Quote: That depends on your definition of "correct". I inspected the results, and it looks like indeed it produces groupings where the averages are all close.


If all that was required was something that 'looks right' then you could probably get away with any number of sub-optimal or approximation methods and we could have avoided this whole conversation in the first place! ;)

Quote: I believe there is some theorem that can be used to prove that the probability of SA finding the global optimum tends to 1 as the number of iterations tends to infinity.


That assumes essentially that you have an unbiased generator of starting states such that in the limit as restarts goes to infinity, you cover all possible trajectories through the optimisation space. Clearly this isn't a reasonable limit or a useful theory. What we'd like to know is, given a number N of restarts, what is the expectation of the ratio of the current best solution to the global solution... and we'd like to know at what rate this ratio converges (or event that it converges uniformly to 1). I don't think this is computable in the original problem space... but I digress... this isn't particularly relevant (sorry).
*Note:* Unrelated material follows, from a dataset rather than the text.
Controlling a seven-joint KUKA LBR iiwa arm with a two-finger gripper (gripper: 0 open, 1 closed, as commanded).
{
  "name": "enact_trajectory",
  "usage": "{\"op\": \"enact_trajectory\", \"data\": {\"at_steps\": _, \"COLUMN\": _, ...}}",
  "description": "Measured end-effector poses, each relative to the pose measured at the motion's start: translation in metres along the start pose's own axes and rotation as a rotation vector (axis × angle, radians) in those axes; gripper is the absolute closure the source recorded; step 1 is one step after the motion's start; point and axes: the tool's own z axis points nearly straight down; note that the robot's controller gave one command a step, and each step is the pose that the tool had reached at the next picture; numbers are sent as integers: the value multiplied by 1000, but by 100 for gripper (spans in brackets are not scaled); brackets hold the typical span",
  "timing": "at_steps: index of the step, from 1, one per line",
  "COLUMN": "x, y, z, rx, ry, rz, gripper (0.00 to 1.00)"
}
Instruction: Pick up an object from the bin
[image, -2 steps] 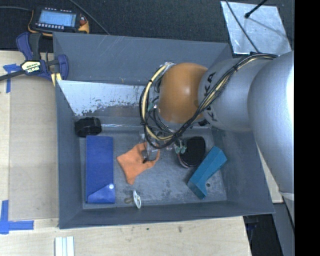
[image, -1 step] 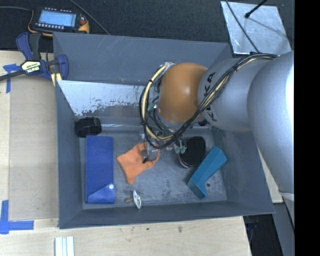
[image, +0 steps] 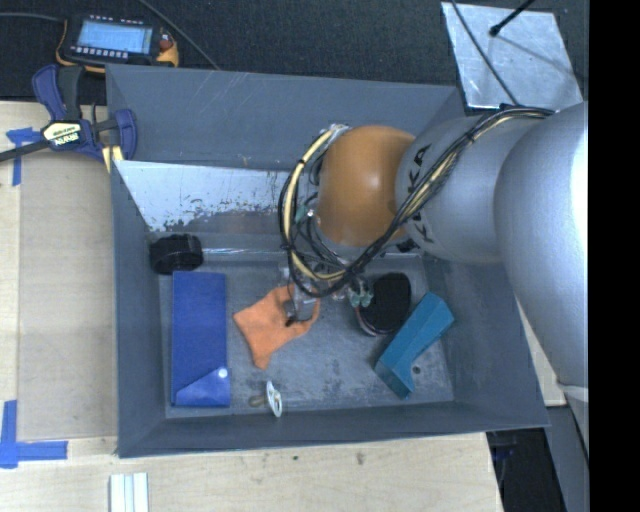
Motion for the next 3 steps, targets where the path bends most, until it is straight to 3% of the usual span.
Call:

Quote: Original post by Timkin
I doubt that seeing it in code would be any more useful in aiding your understanding than reading any of the vast quantities of publications or books on the subject. Indeed, code will simply obfuscate the issues as it isn't a natural language for the expression of mathematical or logical principles.


Boy, do we have different perspectives on this!

My formal training was as a mathematician, and I always thought that it was a great flaw of Mathematics that it is usually expressed using natural language, and that although we have Formal Logic, nobody has developed practical higher-level languages that all mathematicians can use to help in the verification of proofs. In order to make this objection clear, I used to draw a parallel to the development of algorithms, where one could talk all day about algorithms using language similar to that of Math, or one could actually code the algorithm and have a much better idea that it indeed works fine. Since higher-level programming languages do exist, the latter is actually done.

In any case, this is a forum for game developers, and unless someone explicitly says that they are interested in the theory behind a situation, I think we should assume they mean to find a practical solution to a real-world problem. Code matters.
Advertisement
Quote: Original post by Timkin
An MML (Minimum Message Length) approach to clustering/classification creates an information theoretic measure over the description of a cluster and the probability that the given data was generated by that description, P(H)P(D|H) (H: hypothesis, D: data). Many of the Bayesian techniques can, iirc, be shown to map back to MML or MDL (Minimum Description Length), an approximation to the strict MML solution. Solving the problem in an information space avoids the nastiness of using local optimisation in the problem space, because you're finding a globally optimal solution.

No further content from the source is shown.